Task description: Verbatim output of the full listing is required.

Provided data:
──────────────────────────────

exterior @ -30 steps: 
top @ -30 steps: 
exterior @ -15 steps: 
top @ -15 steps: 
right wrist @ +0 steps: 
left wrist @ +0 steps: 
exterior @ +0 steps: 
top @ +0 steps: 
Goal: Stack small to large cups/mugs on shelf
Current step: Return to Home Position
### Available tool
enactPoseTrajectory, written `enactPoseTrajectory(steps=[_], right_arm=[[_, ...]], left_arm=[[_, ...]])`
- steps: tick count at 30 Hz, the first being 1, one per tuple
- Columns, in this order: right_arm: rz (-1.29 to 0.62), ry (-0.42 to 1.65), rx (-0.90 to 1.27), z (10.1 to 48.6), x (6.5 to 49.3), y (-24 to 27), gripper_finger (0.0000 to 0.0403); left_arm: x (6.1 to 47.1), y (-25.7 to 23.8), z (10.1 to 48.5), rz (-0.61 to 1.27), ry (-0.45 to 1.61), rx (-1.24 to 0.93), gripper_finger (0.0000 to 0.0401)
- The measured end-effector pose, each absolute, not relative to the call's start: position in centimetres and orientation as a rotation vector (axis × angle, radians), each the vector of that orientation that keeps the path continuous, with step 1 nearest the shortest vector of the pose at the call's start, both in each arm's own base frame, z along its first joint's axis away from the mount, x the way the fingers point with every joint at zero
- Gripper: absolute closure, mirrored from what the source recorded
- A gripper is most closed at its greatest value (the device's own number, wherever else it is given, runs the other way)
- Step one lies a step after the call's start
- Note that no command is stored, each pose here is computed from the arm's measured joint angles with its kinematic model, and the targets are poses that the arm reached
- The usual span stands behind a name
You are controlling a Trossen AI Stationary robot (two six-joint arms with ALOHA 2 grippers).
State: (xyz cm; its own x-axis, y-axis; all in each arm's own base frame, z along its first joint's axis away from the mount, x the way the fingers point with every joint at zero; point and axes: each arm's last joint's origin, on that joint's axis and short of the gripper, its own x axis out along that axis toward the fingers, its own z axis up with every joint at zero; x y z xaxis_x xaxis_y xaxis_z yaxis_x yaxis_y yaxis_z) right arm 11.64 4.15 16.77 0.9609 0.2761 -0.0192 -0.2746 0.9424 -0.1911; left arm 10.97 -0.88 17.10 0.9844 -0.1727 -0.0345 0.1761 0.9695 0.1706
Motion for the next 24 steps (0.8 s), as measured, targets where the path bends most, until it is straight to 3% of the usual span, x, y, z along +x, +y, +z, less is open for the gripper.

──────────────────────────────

Answer to this task:
exterior @ -30 steps: 
top @ -30 steps: 
exterior @ -15 steps: 
top @ -15 steps: 
right wrist @ +0 steps: 
left wrist @ +0 steps: 
exterior @ +0 steps: 
top @ +0 steps: 
Goal: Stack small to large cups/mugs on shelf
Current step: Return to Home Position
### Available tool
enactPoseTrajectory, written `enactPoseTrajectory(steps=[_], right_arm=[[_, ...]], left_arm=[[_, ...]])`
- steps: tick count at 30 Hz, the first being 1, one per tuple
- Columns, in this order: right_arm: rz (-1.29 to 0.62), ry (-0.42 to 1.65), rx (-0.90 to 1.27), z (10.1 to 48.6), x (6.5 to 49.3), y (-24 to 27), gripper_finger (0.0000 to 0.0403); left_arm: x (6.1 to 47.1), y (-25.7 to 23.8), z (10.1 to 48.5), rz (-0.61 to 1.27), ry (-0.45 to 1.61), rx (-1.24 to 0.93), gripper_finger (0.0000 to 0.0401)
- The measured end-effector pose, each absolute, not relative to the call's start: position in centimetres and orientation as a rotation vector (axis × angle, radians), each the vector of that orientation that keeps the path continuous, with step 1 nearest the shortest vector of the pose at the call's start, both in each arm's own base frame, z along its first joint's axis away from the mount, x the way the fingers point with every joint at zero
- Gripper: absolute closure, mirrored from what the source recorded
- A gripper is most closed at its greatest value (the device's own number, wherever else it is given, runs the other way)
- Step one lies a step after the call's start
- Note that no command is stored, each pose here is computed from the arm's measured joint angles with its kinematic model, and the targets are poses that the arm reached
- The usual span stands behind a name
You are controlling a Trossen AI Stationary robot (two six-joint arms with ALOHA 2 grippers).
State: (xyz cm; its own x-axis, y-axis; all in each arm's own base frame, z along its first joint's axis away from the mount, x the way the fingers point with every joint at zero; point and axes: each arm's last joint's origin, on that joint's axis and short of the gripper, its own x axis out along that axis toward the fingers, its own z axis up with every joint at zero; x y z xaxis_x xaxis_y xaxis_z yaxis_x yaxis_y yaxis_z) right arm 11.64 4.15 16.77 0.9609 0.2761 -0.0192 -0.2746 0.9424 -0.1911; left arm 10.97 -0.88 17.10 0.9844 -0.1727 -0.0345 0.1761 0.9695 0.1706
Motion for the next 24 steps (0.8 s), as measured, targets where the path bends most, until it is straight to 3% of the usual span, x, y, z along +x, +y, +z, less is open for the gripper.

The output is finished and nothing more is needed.